Conclusion: Be careful - the API feature you are using might not be doing what you think. In our case,

StateInfoProvider.GetStateInfoByCode("WA")

... had to be replaced with something along the lines of

StateInfoProvider.GetStates()
    .WhereEquals("StateCode", "WA")
    .WhereEquals("CountryID", 284)
    .FirstObject

Reserved names

I was approached by a team member with a very interesting problem. The setup included a custom class with a "CommentArticleID" field, which was a foreign key reference to pages. To retrieve the data, the good old InfoProvider was used.

CommentInfoProvider.GetComments().WhereEquals("CommentArticleID", 5);

The article page with the ID of 5 was published, and the InfoProvider was returning data. Surprisingly enough, for an unpublished article page, the InfoProvider was not returning any results.

This didn't make sense, so we thought about it... Could Kentico have some hidden version 9 smarts, where the InfoProvider is actually aware that the CommentArticleID field is a foreign key reference to a page? Is the InfoProvider automatically limiting the results for published pages only? How could we prevent it from doing so?

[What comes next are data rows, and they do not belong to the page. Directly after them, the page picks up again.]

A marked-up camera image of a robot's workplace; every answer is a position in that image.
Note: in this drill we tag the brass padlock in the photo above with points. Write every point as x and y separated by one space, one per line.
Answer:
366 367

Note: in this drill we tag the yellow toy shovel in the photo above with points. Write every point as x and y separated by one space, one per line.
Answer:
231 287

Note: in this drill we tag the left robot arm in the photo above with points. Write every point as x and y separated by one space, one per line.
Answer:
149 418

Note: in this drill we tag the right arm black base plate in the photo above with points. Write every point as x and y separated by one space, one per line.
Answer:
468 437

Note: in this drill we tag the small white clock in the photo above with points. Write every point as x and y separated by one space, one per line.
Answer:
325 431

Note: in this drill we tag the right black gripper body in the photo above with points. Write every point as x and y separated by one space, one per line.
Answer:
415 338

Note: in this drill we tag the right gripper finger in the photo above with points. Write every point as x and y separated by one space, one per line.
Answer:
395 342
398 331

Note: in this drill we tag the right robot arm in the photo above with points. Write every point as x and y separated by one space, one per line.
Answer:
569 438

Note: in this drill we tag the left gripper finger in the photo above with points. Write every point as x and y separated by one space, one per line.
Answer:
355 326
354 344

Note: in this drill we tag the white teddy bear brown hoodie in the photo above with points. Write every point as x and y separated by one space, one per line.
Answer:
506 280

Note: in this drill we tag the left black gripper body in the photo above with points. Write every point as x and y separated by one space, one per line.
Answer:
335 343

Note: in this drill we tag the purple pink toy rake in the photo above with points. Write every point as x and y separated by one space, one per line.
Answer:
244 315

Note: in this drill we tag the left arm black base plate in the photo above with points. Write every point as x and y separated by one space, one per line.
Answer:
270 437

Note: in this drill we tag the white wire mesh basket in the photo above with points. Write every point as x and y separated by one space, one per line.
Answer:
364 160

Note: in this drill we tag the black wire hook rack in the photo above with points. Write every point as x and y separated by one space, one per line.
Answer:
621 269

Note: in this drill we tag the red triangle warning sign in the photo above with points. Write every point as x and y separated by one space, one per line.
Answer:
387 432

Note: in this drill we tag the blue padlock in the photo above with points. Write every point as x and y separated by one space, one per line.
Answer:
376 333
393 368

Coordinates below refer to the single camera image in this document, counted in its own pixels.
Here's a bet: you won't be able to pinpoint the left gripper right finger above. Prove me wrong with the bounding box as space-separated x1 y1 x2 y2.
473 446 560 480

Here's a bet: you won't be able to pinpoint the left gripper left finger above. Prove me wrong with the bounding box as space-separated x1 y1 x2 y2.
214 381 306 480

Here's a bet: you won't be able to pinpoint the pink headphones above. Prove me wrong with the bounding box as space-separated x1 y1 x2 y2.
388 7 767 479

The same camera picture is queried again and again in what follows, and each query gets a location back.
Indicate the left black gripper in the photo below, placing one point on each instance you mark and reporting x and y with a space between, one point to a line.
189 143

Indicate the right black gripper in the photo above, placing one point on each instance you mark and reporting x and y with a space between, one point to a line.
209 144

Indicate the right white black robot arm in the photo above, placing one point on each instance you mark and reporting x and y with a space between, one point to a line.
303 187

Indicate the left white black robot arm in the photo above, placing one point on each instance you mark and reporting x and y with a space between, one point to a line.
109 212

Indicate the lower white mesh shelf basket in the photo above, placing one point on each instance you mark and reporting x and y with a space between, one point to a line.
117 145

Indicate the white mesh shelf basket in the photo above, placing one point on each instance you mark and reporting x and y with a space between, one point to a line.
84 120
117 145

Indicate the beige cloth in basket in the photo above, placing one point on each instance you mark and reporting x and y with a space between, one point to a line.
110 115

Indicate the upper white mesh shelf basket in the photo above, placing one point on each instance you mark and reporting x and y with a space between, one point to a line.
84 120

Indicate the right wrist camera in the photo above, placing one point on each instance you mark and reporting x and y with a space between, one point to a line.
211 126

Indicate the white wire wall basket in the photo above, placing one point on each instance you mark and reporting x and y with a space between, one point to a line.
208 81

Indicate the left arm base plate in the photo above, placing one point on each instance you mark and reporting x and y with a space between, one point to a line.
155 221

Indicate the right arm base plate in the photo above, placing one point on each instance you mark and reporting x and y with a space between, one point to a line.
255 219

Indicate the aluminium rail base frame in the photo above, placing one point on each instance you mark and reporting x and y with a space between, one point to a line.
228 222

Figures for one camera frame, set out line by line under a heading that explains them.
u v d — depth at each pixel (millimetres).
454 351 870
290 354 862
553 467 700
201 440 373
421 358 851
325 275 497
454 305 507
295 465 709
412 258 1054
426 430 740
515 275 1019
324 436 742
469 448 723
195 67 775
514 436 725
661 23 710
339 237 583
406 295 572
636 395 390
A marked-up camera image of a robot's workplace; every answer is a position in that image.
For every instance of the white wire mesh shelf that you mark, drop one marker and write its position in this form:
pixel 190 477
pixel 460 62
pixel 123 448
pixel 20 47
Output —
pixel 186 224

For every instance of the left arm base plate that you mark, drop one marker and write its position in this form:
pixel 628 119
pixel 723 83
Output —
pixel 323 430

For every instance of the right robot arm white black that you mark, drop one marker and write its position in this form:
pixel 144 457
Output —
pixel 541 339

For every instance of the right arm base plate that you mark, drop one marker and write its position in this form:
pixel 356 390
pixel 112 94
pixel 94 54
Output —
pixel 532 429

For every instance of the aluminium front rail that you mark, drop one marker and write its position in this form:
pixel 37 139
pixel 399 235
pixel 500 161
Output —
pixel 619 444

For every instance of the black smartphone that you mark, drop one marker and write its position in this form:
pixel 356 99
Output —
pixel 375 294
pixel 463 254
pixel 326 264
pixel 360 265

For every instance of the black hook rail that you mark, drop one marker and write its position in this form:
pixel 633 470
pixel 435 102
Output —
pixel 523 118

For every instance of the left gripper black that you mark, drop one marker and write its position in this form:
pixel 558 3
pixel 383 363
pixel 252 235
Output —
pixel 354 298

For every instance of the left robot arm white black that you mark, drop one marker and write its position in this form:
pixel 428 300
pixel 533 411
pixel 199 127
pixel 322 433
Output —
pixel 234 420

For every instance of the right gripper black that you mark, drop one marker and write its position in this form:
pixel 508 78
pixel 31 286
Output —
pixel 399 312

Next step was to look at the actual SQL query that the InfoProvider is generating. Of course, we expected something along the lines of:

DECLARE @CommentArticleID INT = 5;

SELECT * FROM ABC_Comments WHERE CommentArticleID = @CommentArticleID;

We retrieved the query text:

var queryText = CommentInfoProvider.GetComments().WhereEquals("CommentArticleID", 5).GetFullQueryText();

This was the actual SQL query:

DECLARE @CommentArticleID INT = 5;

SELECT * FROM ABC_Comments
  INNER JOIN ABC_Article ON ArticleID = CommentArticleID
  INNER JOIN View_CMS_Tree_Joined ON DocumentForeignKeyValue = ArticleID
     AND ClassName = 'ABC.Article'
WHERE ((DocumentPublishFrom IS NULL) OR (DocumentPublishFrom <= GETDATE()))
  AND ((DocumentPublishTo IS NULL) OR (DocumentPublishTo >= GETDATE()))
  AND CommentArticleID = @CommentArticleID

The query was named selectall, which is a reserved name, and is picked up by the InfoProvider. This was, of course, purely coincidental, and steered us towards overthinking the cause of the issue.

Conclusion: Follow the rules of naming in Kentico, and make sure you are up-to-date with the reserved naming.

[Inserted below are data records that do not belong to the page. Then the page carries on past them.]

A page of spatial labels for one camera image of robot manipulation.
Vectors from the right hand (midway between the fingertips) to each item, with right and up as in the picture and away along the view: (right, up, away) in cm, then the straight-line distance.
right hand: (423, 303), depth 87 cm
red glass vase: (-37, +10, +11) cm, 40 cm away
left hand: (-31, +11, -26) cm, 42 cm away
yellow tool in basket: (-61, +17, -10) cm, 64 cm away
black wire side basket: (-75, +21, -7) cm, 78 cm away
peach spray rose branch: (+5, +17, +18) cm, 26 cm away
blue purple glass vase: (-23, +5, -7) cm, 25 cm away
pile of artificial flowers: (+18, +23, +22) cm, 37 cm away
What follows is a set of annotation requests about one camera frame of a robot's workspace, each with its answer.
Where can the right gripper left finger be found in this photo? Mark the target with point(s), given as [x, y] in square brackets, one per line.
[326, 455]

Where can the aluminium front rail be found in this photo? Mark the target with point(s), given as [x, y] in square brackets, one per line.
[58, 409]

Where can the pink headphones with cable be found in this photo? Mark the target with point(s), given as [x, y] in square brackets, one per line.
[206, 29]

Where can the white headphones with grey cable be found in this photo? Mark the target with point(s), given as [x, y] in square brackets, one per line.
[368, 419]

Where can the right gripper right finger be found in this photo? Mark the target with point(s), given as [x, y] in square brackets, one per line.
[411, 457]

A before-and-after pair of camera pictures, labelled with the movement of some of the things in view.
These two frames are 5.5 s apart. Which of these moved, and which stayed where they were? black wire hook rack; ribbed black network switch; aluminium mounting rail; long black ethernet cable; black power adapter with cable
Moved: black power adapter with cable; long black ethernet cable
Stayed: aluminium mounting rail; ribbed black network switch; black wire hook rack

DocumentEvents and Workflow

This failure is fairly obvious and does not need "detective work" as the ones mentioned above, however it can happen in the wrong time and cause headaches.

A lot of times we use the DocumentEvents global events, to trigger custom functionality in the event of creation and changes of pages.

DocumentEvents.Insert.After += Document_Insert_After;
DocumentEvents.Update.After += Document_Update_After;

This works well until we get a phone call from the client, asking "can we turn on the workflow now?".

When writing these event handler methods, we usually consider the pages being published immediately, and we forget about workflow. The workflow is enabled, and our custom event handlers misbehave. That's when we start the journey of implementing other event handlers, such as WorkflowEvents.Publish.After.

Conclusion: Always plan out your DocumentEvents event handlers, and think about the consequences of enabling a workflow on the pages that are relevant to your event handlers.